Der Fleck auf dem Laken war nicht so triefnass wie der große Kreis aus heißem Urin, der ihn in seiner Kinderheit geweckt hatte, aber dennoch benutzte er einen Plastiküberzug für die Matratze, obwohl das ja eigentlich kontraproduktiv war, weil es die nächtlichen von Albträumen und Medikamenten hervorgerufenen Schweißausbrüche verstärkte. Alles aus Liebe zur Hygiene. Die Bettwäsche konnte man ja jeden Tag waschen, anders als die Matratze.

Ingemar Modig stand mit zitternden Beinen auf. Er fror jetzt plötzlich. Bibbernd streifte er die Schlafanzugjacke ab, zog den dicken Bademantel aus Frotté fest um seinen Leib zusammen, stieg in die vor dem Bett stehenden Filzpantoffeln und schlurfte ins Badezimmer. Dort war es jetzt fast unerträglich heiß. Der kleine Heizkörper mit der abblätternden Farbe, der neben der Toilette stand, hatte nämlich keine Zwischenstufe. Er heizte gar nicht oder mit voller Kraft. Damit musste Ingemar Modig leben.

Der Spiegel über dem Waschbecken konnte dagegen keine direkten Horrormeldungen vermitteln. Für einen zweiundsechzig Jahre alten einsamen Frührentner mit schweren Zwangsvorstellungen und sozialen Phobien sah Ingemar im Gegenteil geradezu proper und ausgeglichen aus, auf eine fast provozierende Weise, wenn er das selbst so sagen durfte. Er hatte noch immer jede Menge Haare auf dem Kopf, und die grauen Einsprengsel waren leicht zu zählen.

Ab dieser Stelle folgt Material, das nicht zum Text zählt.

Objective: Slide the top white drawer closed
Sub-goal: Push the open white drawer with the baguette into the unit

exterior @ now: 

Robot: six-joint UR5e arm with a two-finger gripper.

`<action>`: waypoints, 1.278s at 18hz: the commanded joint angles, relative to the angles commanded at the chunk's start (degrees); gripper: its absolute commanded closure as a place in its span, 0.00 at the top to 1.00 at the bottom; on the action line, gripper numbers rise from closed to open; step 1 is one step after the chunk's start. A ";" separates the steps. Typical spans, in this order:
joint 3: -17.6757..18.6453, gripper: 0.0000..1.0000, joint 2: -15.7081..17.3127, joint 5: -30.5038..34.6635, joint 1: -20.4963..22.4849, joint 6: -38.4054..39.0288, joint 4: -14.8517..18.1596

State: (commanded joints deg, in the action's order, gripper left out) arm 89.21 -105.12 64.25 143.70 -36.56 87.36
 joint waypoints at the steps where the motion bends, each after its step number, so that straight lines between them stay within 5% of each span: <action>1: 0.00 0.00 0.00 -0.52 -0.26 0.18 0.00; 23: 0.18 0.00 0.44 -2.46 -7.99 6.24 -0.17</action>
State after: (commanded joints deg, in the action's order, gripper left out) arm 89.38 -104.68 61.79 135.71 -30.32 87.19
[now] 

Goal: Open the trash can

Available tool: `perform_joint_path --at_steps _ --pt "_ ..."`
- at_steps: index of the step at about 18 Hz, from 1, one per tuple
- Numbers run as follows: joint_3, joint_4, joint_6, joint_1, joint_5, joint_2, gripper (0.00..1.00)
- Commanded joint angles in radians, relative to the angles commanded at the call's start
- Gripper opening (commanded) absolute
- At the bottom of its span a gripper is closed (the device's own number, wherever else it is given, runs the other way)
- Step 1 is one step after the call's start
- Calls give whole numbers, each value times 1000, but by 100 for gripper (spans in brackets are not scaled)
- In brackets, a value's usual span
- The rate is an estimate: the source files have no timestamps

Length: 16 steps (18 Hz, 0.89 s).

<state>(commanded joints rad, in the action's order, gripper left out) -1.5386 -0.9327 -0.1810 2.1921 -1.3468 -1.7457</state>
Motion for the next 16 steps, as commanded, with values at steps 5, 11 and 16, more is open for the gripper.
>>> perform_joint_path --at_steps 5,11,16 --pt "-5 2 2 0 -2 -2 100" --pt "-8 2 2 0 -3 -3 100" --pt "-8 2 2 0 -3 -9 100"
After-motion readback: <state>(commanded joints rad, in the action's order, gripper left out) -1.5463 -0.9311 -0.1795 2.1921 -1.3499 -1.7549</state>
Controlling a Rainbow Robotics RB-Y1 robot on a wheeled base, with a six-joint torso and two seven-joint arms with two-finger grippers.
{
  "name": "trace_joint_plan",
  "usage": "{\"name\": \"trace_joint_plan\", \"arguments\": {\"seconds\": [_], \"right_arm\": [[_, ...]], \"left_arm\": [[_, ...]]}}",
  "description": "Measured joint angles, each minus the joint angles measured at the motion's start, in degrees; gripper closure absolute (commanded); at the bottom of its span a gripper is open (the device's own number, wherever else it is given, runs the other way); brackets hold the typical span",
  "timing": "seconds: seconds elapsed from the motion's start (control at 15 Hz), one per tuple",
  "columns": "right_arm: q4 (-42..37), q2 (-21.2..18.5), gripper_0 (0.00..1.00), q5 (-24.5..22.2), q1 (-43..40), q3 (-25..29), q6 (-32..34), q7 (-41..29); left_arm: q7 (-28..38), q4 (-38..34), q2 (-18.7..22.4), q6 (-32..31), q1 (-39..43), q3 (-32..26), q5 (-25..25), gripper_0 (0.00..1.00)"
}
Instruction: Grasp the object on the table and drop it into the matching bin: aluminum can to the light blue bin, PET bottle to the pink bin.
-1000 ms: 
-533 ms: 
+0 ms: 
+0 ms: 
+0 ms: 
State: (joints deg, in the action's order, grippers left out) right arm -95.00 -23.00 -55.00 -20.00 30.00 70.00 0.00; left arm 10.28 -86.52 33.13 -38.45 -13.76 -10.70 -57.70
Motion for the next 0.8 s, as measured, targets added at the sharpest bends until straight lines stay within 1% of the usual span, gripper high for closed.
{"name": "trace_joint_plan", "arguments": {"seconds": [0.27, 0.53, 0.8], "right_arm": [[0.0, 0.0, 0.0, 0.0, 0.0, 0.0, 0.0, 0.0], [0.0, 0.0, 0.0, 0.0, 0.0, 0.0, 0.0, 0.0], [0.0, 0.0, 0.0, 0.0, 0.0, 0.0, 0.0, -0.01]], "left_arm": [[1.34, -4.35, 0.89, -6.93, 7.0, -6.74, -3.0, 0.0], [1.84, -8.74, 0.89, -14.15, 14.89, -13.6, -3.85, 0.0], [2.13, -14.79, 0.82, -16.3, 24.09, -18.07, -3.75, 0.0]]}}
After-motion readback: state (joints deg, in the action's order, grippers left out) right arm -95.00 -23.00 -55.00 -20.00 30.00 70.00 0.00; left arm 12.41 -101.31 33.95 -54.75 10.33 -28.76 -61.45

Ingemar Modig feuchtete einen Kamm an und zog ihn nach hinten durch seinen welligen Schopf, so dass die Stirn mit ihren markanten Linien freilag. Ansonsten hatte er kaum Falten, nur einige attraktive Linien, wenn er die Augen zusammenkniff, und ein paar dünne Furchen um den Mund, wie eine Erinnerung an seine Vergangenheit als starker Raucher. Er hatte mit Paffen aufgehört, als er in diese Wohnung gezogen war. Es war unhygienisch und verschmutzte nicht nur die Lunge, sondern machte die Finger so hässlich nikotingelb. Nein, an seinem Äußeren gab es nicht viel auszusetzen. Die Nase war gerade und makellos, und die Wangen waren rosig von der vielen frischen Luft. Wenn rein ästhetisch gesehen überhaupt irgendetwas abwich, dann die Haut am Hals. Die hing unter dem Kinn ein wenig lose, ungefähr wie bei einem jungen, aber bereits schlachtreifen Puter. Dick war er auch nicht, eher neigte er zur Magerkeit, was vom eifrigen Putzen und von den langen Spaziergängen kam, denen er den Großteil seiner wachen Stunden widmete, obwohl er stark hinkte. Es gab sicher hier und da eine Frau, die ihn auf den ersten Blick für einen richtig gutaussehenden Mann halten würde. Mit krummem und schiefem Rücken, aber doch gutaussehend. Auf jeden Fall aus einer gewissen Entfernung und von vorn betrachtet. Wenn er stillstand.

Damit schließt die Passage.